Schäfer Christian, Schmidt Alexander H, Sauter Jürgen
DKMS gemeinnützige GmbH, Kressbach 1, 72072, Tübingen, Germany.
BMC Bioinformatics. 2017 May 30;18(1):284. doi: 10.1186/s12859-017-1692-y.
Knowledge of HLA haplotypes is helpful in many settings as disease association studies, population genetics, or hematopoietic stem cell transplantation. Regarding the recruitment of unrelated hematopoietic stem cell donors, HLA haplotype frequencies of specific populations are used to optimize both donor searches for individual patients and strategic donor registry planning. However, the estimation of haplotype frequencies from HLA genotyping data is challenged by the large amount of genotype data, the complex HLA nomenclature, and the heterogeneous and ambiguous nature of typing records.
To meet these challenges, we have developed the open-source software Hapl-o-Mat. It estimates haplotype frequencies from population data including an arbitrary number of loci using an expectation-maximization algorithm. Its key features are the processing of different HLA typing resolutions within a given population sample and the handling of ambiguities recorded via multiple allele codes or genotype list strings. Implemented in C++, Hapl-o-Mat facilitates efficient haplotype frequency estimation from large amounts of genotype data. We demonstrate its accuracy and performance on the basis of artificial and real genotype data.
Hapl-o-Mat is a versatile and efficient software for HLA haplotype frequency estimation. Its capability of processing various forms of HLA genotype data allows for a straightforward haplotype frequency estimation from typing records usually found in stem cell donor registries.

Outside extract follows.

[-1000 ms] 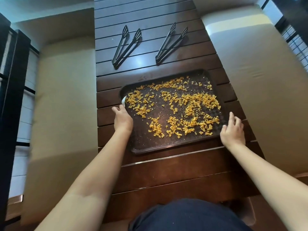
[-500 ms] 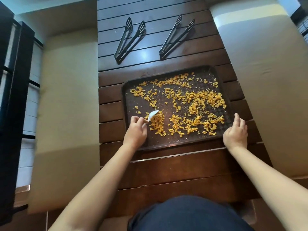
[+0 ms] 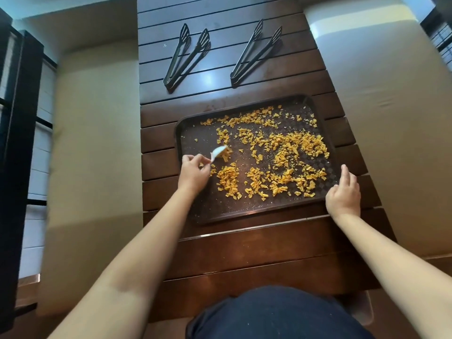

HLA单倍型知识在许多情况下都很有用,如疾病关联研究、群体遗传学或造血干细胞移植。关于招募无关造血干细胞供者,特定人群的HLA单倍型频率用于优化针对个体患者的供者搜索以及战略供者登记规划。然而,从HLA基因分型数据估计单倍型频率面临诸多挑战,包括大量的基因型数据、复杂的HLA命名法以及分型记录的异质性和模糊性。
为应对这些挑战,我们开发了开源软件Hapl - o - Mat。它使用期望最大化算法从包括任意数量位点的群体数据中估计单倍型频率。其关键特性包括在给定群体样本中处理不同的HLA分型分辨率,以及处理通过多个等位基因代码或基因型列表字符串记录的模糊性。Hapl - o - Mat用C++实现,便于从大量基因型数据中高效估计单倍型频率。我们基于人工和真实基因型数据展示了其准确性和性能。
Hapl - o - Mat是一款用于HLA单倍型频率估计的通用且高效的软件。其处理各种形式HLA基因型数据的能力使得能够从干细胞供者登记处常见的分型记录中直接估计单倍型频率。